◆ Exercise details: Every line with "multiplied" in it should be copied from the data.

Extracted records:
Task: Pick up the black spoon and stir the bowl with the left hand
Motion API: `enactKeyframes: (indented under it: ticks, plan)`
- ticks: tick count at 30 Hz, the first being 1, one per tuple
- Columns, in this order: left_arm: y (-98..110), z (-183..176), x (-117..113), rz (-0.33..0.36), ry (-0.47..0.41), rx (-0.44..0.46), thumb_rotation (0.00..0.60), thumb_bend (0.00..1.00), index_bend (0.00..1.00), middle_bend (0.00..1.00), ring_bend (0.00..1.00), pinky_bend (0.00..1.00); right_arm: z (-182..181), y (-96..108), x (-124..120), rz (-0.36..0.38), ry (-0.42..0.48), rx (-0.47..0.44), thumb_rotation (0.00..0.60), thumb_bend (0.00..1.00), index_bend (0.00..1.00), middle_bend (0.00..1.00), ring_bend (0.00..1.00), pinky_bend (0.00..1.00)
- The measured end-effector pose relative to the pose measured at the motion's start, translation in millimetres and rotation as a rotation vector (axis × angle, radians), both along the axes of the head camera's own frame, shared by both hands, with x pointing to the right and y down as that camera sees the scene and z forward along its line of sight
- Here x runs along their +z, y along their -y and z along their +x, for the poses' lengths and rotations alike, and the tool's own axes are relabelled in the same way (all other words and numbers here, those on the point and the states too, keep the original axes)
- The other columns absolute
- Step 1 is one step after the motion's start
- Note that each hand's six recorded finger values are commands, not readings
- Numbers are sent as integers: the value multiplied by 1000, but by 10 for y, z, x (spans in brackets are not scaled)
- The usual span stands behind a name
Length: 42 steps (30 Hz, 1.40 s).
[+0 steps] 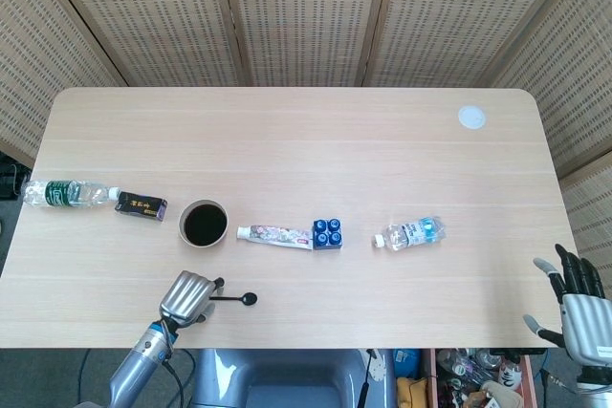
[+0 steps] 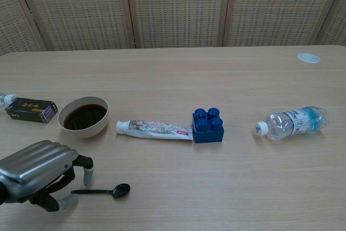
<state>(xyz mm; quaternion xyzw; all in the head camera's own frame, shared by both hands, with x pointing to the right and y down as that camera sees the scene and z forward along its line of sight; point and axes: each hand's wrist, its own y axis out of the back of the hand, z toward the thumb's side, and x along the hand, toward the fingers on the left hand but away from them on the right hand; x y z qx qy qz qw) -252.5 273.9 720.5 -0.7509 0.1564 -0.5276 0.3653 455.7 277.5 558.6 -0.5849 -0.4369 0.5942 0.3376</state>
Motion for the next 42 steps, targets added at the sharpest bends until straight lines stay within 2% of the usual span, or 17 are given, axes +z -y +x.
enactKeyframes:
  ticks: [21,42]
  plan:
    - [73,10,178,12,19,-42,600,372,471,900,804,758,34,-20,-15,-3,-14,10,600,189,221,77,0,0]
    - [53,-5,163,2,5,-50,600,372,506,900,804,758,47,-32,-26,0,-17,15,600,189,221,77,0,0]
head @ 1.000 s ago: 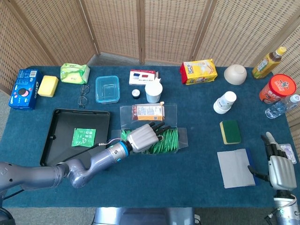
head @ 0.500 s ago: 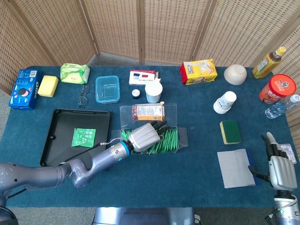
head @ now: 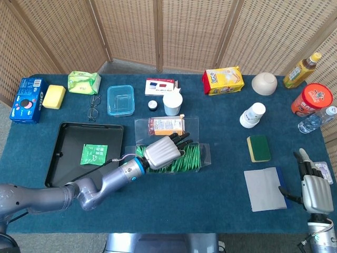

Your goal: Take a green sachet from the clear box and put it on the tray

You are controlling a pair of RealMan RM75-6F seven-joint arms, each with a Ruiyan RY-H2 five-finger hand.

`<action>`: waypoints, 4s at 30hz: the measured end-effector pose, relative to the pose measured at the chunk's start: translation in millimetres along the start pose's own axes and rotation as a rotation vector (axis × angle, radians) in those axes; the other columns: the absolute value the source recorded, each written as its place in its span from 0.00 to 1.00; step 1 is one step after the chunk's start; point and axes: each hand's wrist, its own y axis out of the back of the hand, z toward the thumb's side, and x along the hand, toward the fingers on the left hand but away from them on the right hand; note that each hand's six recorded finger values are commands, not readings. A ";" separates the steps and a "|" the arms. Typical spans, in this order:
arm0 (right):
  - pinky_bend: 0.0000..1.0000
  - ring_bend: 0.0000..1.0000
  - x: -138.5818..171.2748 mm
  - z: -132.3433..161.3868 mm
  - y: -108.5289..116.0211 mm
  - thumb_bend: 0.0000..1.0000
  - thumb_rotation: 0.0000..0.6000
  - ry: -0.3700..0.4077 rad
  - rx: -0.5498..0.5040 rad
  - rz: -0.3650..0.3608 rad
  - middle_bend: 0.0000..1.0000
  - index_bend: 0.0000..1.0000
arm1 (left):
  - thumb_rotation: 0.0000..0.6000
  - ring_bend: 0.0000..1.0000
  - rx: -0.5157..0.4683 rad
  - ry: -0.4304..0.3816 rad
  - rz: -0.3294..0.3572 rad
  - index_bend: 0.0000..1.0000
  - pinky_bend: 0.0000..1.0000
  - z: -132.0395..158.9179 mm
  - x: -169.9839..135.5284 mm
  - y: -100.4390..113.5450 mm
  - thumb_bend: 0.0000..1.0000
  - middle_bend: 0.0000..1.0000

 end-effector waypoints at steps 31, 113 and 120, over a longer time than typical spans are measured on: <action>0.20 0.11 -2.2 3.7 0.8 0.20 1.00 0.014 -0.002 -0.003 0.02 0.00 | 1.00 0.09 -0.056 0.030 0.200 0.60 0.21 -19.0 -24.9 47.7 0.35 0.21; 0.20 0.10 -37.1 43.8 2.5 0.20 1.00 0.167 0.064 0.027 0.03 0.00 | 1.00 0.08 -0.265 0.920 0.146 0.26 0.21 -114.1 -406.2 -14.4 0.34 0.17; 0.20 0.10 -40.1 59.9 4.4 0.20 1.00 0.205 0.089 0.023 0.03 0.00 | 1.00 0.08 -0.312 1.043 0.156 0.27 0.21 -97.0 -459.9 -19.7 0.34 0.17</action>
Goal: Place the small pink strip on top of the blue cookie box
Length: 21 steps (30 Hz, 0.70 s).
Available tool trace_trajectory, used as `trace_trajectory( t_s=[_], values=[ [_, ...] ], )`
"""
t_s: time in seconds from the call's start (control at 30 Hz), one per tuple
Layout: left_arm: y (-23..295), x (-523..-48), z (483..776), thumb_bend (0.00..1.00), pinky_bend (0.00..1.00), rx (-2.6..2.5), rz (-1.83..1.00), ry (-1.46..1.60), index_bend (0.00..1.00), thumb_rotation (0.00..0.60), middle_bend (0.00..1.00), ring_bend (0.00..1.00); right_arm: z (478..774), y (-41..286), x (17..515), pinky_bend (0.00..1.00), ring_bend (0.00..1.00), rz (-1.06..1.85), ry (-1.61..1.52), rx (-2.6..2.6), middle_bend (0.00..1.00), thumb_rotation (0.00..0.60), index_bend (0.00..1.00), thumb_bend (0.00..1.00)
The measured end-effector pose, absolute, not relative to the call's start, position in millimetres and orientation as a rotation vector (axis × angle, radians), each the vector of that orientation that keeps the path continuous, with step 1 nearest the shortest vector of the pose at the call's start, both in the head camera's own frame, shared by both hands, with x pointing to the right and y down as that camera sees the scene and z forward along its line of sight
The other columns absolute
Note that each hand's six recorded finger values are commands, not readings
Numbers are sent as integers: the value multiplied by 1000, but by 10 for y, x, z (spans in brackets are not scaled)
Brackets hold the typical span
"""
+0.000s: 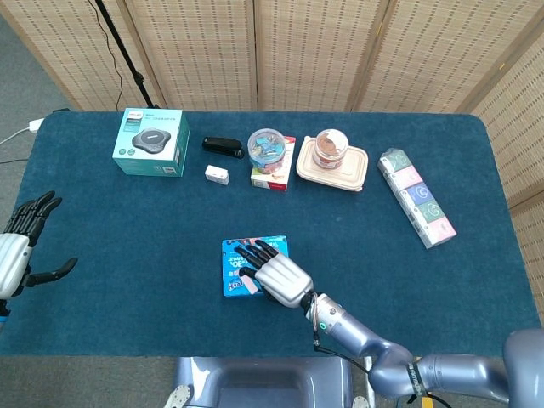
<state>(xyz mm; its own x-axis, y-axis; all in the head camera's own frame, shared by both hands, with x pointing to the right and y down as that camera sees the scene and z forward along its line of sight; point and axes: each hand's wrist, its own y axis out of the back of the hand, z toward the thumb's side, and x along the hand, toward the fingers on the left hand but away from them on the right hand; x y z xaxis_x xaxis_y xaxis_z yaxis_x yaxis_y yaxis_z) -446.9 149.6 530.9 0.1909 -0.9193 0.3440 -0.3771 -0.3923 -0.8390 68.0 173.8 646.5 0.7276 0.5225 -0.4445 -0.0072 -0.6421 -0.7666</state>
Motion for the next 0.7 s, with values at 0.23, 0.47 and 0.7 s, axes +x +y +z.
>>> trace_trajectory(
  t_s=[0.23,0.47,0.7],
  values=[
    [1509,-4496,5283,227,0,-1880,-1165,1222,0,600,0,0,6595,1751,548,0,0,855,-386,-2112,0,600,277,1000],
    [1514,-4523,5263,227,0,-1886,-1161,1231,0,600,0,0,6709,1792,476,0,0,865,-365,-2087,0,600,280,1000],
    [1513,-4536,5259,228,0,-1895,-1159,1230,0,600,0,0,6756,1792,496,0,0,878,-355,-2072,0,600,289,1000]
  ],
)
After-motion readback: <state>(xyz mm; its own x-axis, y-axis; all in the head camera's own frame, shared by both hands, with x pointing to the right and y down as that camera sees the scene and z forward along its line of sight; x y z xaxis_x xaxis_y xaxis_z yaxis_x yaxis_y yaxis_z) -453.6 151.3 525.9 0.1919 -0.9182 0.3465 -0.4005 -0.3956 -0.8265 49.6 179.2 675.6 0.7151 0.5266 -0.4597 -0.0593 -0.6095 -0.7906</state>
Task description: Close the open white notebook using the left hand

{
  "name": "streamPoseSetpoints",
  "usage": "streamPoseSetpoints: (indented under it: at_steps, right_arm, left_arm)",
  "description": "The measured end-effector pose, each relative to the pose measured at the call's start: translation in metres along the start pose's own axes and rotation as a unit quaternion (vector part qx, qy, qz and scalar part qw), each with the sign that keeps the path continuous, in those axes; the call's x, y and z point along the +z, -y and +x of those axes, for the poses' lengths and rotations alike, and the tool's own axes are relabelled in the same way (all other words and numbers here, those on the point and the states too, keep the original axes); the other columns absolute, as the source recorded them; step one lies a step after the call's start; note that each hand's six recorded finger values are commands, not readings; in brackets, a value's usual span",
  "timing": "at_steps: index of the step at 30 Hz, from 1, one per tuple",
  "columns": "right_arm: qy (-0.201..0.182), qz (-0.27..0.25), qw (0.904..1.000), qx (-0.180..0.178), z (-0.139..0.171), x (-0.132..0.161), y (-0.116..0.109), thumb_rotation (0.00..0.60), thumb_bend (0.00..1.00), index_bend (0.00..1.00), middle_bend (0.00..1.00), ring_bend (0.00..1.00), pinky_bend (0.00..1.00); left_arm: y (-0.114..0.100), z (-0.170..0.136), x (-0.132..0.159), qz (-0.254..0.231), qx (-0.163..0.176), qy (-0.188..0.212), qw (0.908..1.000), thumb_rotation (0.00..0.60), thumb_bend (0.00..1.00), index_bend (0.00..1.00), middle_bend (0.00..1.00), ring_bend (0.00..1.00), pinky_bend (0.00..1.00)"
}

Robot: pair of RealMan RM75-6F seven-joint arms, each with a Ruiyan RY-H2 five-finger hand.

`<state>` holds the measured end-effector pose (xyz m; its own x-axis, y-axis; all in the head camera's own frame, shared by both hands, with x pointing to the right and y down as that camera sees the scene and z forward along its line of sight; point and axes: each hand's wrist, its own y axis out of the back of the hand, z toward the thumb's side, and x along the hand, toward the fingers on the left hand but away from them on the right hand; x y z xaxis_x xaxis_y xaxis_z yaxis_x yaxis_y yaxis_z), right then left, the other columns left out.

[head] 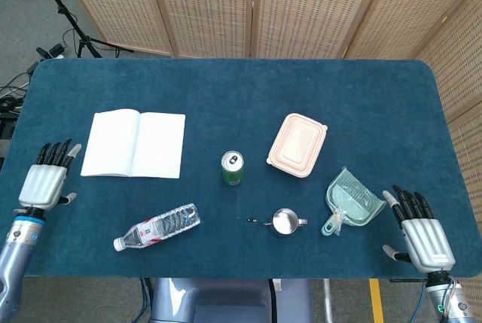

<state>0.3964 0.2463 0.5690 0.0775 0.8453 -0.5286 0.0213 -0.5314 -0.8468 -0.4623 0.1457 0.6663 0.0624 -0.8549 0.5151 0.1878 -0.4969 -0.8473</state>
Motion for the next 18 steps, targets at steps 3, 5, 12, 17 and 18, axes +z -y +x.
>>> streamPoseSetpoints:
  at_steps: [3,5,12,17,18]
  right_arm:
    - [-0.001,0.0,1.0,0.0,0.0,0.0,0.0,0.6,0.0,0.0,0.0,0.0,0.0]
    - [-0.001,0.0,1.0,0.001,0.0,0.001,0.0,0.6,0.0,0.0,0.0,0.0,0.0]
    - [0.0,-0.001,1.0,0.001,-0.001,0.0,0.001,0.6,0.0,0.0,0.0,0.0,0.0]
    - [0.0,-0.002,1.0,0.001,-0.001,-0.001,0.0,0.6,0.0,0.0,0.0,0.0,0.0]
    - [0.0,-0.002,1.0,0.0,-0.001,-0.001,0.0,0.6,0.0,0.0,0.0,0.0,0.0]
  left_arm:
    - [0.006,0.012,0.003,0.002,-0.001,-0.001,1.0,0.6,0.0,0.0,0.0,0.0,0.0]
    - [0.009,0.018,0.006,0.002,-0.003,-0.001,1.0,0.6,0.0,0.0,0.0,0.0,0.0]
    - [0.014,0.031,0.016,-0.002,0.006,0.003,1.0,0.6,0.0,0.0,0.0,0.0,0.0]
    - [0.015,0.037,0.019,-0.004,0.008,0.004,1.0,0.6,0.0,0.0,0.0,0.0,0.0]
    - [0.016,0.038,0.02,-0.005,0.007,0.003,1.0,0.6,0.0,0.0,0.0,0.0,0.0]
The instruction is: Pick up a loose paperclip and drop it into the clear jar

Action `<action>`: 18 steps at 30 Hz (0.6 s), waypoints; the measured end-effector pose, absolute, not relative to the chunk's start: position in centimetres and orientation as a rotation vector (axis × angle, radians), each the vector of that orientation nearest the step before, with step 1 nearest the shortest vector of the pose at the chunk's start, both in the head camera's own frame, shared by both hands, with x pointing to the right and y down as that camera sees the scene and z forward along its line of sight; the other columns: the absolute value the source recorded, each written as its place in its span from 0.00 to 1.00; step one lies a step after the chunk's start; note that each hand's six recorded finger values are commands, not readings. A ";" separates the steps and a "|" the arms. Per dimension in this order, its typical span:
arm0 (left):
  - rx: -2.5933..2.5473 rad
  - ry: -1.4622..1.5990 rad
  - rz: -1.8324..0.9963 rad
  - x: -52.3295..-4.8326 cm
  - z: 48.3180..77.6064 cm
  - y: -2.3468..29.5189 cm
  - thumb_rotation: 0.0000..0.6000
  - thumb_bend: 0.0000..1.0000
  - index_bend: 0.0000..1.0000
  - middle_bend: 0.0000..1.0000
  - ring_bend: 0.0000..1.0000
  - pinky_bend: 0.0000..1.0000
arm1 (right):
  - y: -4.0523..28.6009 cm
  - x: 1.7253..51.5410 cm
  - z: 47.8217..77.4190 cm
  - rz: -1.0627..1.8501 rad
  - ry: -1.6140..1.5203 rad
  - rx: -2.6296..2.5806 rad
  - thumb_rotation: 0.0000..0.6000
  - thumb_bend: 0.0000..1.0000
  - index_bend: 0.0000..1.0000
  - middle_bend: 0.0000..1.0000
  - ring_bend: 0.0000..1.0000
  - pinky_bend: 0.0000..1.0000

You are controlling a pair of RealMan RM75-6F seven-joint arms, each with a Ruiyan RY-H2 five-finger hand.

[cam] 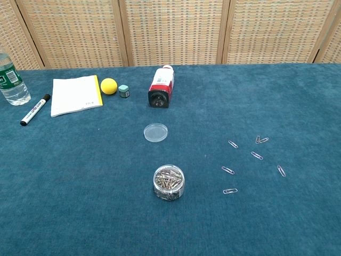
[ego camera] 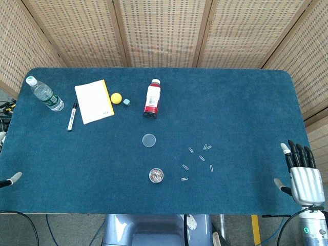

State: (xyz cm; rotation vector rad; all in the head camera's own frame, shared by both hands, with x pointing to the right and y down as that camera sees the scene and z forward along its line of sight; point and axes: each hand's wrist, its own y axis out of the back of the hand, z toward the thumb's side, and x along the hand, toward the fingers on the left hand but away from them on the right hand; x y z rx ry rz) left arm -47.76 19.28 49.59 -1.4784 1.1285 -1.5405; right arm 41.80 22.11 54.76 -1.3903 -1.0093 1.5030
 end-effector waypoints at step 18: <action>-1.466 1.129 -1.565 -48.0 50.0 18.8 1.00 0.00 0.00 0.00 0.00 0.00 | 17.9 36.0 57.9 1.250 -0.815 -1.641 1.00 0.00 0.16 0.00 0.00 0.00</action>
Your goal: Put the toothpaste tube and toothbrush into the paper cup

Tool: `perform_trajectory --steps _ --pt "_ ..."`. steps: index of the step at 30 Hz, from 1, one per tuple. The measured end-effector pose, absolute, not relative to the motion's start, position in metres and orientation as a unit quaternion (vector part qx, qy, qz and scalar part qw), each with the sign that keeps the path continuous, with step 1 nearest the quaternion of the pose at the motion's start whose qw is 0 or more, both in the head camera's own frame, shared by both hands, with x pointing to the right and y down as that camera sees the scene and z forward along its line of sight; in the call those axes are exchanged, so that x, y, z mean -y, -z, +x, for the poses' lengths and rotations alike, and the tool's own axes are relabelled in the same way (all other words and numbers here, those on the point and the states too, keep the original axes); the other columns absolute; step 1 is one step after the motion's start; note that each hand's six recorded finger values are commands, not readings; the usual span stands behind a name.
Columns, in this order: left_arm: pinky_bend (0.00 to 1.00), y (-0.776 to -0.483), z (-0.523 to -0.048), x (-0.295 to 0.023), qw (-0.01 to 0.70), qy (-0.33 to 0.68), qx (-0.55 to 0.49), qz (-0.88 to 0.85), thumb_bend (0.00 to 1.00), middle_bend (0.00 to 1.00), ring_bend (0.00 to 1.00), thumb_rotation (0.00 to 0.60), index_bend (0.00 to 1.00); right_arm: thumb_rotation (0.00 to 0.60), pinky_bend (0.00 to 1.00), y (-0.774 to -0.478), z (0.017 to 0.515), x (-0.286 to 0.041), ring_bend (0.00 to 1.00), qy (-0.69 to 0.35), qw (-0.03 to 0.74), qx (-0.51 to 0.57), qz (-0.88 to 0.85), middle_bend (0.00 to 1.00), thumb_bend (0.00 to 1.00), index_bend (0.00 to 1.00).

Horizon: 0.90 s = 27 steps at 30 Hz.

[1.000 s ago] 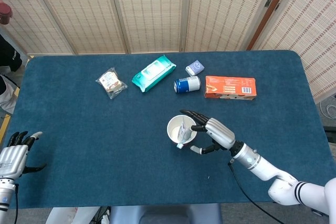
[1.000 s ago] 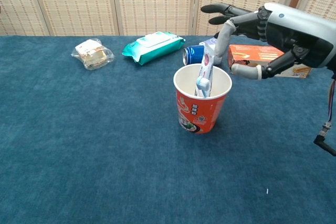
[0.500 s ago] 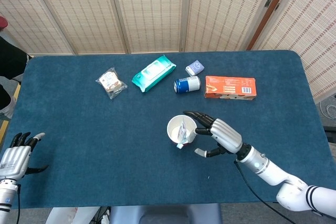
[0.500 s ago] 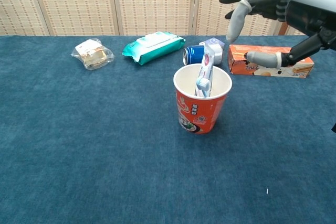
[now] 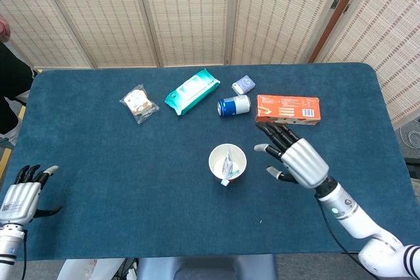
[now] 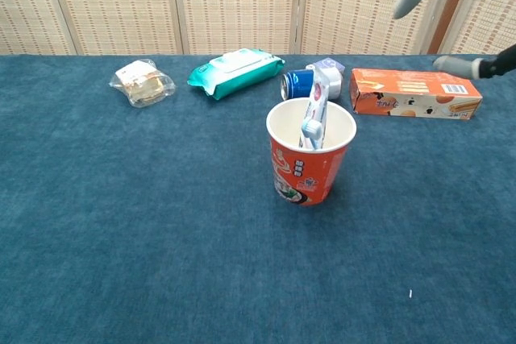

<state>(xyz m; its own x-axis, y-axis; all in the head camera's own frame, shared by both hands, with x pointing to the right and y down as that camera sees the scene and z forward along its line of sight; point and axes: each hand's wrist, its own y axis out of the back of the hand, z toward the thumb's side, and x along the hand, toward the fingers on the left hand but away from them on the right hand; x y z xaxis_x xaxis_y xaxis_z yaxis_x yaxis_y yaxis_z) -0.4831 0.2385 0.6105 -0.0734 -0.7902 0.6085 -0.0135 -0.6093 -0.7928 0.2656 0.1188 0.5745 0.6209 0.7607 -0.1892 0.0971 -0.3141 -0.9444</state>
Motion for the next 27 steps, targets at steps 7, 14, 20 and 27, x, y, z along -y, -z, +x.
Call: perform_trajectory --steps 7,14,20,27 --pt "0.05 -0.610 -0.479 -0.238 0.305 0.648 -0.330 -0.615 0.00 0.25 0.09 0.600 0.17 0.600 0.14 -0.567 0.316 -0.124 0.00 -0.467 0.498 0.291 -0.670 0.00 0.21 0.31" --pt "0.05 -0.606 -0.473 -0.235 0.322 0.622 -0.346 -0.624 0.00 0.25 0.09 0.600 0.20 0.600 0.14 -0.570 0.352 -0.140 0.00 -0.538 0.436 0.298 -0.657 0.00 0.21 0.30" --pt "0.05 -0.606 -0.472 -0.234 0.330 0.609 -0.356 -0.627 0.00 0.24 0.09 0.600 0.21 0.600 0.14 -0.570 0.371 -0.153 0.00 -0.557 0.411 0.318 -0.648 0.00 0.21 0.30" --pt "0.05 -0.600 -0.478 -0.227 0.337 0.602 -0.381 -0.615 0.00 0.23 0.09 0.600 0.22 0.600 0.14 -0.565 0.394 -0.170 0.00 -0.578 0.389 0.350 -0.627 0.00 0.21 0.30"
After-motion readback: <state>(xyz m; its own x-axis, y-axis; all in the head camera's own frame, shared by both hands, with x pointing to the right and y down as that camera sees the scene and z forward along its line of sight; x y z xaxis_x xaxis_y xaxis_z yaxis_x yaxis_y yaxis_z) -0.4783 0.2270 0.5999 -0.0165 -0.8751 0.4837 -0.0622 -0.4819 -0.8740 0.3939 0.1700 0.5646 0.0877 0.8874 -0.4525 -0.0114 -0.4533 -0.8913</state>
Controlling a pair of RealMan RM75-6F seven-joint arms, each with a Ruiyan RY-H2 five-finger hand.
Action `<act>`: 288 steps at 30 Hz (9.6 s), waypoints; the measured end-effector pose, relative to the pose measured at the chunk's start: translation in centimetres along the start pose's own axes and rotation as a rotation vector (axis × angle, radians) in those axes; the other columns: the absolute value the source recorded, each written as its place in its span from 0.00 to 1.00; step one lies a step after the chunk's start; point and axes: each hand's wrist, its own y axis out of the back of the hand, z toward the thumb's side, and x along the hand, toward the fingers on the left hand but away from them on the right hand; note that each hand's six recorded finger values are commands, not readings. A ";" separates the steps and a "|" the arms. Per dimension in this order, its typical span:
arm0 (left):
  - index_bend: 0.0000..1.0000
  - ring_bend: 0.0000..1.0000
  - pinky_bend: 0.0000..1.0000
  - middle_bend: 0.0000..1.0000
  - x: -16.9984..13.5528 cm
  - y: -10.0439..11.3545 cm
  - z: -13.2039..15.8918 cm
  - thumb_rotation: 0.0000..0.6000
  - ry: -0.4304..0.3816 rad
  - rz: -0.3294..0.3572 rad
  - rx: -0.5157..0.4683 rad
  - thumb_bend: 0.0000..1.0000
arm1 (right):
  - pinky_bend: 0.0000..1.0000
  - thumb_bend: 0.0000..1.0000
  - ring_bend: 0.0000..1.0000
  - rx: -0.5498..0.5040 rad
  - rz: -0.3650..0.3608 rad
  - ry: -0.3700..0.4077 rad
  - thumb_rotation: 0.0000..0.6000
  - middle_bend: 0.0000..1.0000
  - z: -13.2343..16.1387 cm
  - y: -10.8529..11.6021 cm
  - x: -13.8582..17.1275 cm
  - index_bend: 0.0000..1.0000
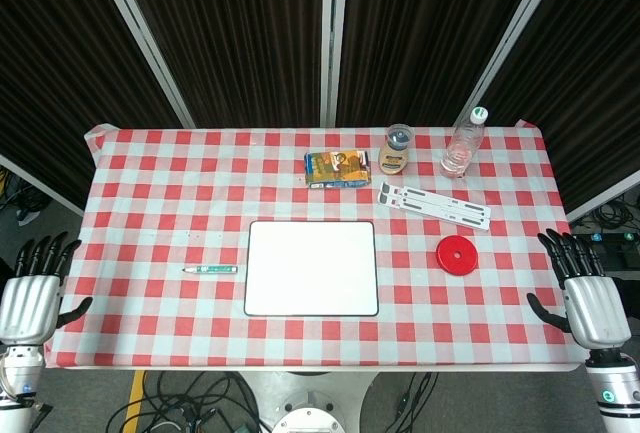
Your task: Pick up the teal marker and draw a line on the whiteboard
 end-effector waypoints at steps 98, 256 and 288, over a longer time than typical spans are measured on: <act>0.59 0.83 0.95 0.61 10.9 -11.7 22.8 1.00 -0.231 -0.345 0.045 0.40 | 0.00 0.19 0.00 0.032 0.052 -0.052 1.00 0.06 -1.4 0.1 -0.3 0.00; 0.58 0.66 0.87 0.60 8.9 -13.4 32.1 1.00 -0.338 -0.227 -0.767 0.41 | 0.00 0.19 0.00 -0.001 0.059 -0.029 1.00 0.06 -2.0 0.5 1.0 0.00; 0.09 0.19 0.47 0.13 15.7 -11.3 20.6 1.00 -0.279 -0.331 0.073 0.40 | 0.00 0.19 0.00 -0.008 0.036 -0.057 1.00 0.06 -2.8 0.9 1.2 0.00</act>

◆ Solution to the exercise:
- Numbers are sent as integers: the value multiplied by 1000, but by 10 for y, z, x (spans in brackets are not scaled)
Numbers are sent as integers: the value multiplied by 1000, but by 10 for y, x, z (spans in brackets are not scaled)

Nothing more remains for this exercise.